# Your objective
Take the entries below and print all of them exactly, please.

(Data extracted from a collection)
+-------+

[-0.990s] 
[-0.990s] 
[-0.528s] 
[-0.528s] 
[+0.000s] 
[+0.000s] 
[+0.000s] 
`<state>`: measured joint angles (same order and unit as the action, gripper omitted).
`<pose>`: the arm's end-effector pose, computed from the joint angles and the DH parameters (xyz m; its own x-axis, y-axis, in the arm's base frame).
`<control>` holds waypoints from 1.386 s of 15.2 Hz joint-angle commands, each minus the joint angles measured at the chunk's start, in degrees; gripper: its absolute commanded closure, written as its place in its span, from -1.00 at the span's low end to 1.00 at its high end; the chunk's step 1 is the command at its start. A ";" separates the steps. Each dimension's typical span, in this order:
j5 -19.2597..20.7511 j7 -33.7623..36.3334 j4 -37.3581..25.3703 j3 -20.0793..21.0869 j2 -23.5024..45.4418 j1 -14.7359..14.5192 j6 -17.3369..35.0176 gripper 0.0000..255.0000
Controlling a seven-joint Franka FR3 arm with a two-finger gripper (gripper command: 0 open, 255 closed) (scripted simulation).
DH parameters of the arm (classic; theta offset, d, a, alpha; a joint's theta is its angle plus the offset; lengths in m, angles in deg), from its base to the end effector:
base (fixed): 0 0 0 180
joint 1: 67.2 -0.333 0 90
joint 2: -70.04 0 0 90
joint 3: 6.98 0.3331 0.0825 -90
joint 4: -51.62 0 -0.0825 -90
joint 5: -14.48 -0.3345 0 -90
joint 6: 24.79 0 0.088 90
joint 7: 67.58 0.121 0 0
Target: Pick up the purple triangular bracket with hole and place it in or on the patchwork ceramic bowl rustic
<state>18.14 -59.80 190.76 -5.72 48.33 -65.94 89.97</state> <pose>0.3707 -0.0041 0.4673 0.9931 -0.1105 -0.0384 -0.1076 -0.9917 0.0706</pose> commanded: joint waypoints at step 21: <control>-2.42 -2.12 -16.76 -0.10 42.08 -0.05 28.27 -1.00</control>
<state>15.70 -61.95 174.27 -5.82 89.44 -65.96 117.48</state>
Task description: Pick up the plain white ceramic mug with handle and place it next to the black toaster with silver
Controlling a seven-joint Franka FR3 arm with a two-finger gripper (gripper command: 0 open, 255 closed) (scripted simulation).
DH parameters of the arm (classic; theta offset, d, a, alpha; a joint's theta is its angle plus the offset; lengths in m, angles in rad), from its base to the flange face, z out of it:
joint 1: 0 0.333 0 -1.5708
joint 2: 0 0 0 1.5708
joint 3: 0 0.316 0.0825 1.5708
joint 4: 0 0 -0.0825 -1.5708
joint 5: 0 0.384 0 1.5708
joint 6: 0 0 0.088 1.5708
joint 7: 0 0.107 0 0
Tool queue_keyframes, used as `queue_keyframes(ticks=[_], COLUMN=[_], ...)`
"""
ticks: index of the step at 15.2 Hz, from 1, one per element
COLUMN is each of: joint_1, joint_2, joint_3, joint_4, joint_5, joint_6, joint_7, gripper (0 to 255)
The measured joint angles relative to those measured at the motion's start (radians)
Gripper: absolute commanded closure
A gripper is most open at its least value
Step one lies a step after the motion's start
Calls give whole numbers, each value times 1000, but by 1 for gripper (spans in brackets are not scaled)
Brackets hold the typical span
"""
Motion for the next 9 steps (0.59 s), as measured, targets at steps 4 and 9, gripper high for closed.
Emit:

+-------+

# Result of the task
[-0.990s] 
[-0.990s] 
[-0.528s] 
[-0.528s] 
[+0.000s] 
[+0.000s] 
[+0.000s] 
`<state>`: measured joint angles (same order and unit as the action, gripper omitted).
`<pose>`: the arm's end-effector pose, computed from the joint angles and the DH parameters (xyz m; its own x-axis, y-axis, in the arm's base frame).
`<control>` holds waypoints from 1.386 s of 15.2 Hz joint-angle commands, each minus the joint angles measured at the chunk's start, in degrees; gripper: its absolute commanded closure, written as its place in its span, from -1.00 at the span's low end to 1.00 at its high end; the chunk's step 1 is the command at its start. A ";" separates the steps. Each dimension's typical span, in this order:
j5 -19.2597..20.7511 j7 -33.7623..36.3334 j4 -37.3581..25.3703 j3 -20.0793..21.0869 j2 -23.5024..45.4418 j1 -14.7359..14.5192 j6 -17.3369..35.0176 gripper 0.0000..255.0000
Controlling a seven-joint Franka FR3 arm with a two-finger gripper (gripper command: 0 open, 255 closed) (scripted simulation).
DH parameters of the arm (classic; theta offset, d, a, alpha; a joint's theta is its angle plus the offset; lengths in m, angles in deg), from its base to the end effector:
base (fixed): 0 0 0 180
joint 1: 67.2 -0.333 0 90
joint 2: -70.04 0 0 90
joint 3: 6.98 0.3331 0.0825 -90
joint 4: -51.62 0 -0.0825 -90
joint 5: -14.48 -0.3345 0 -90
joint 6: 24.79 0 0.088 90
joint 7: 67.58 0.121 0 0
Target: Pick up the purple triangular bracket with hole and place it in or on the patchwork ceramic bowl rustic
<state>18.14 -59.80 190.76 -5.72 48.33 -65.94 89.97</state> <pose>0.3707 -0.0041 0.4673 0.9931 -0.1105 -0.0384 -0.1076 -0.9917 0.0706</pose> commanded: joint waypoints at step 21: <control>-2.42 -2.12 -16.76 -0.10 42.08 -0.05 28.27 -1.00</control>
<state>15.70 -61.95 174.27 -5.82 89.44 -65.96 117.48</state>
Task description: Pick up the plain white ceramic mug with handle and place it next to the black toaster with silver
Controlling a seven-joint Franka FR3 arm with a two-finger gripper (gripper command: 0 open, 255 closed) (scripted simulation).
DH parameters of the arm (classic; theta offset, d, a, alpha; a joint's theta is its angle plus the offset; lengths in m, angles in rad), from its base to the flange face, z out of it:
joint 1: 0 0.333 0 -1.5708
joint 2: 0 0 0 1.5708
joint 3: 0 0.316 0.0825 1.5708
joint 4: 0 0 -0.0825 -1.5708
joint 5: 0 0.384 0 1.5708
joint 6: 0 0 0.088 1.5708
joint 7: 0 0.107 0 0
Tool queue_keyframes, used as `queue_keyframes(ticks=[_], COLUMN=[_], ...)`
"""
ticks: index of the step at 15.2 Hz, from 1, one per element
COLUMN is each of: joint_1, joint_2, joint_3, joint_4, joint_5, joint_6, joint_7, gripper (0 to 255)
The measured joint angles relative to those measured at the motion's start (radians)
Gripper: absolute commanded closure
A gripper is most open at its least value
Step one lies a step after the motion's start
Calls give whole numbers, each value times 1000, but by 1 for gripper (spans in brackets are not scaled)
Brackets hold the typical span
"""
Motion for the next 9 steps (0.59 s), as measured, targets at steps 4 and 9, gripper high for closed.
Emit:

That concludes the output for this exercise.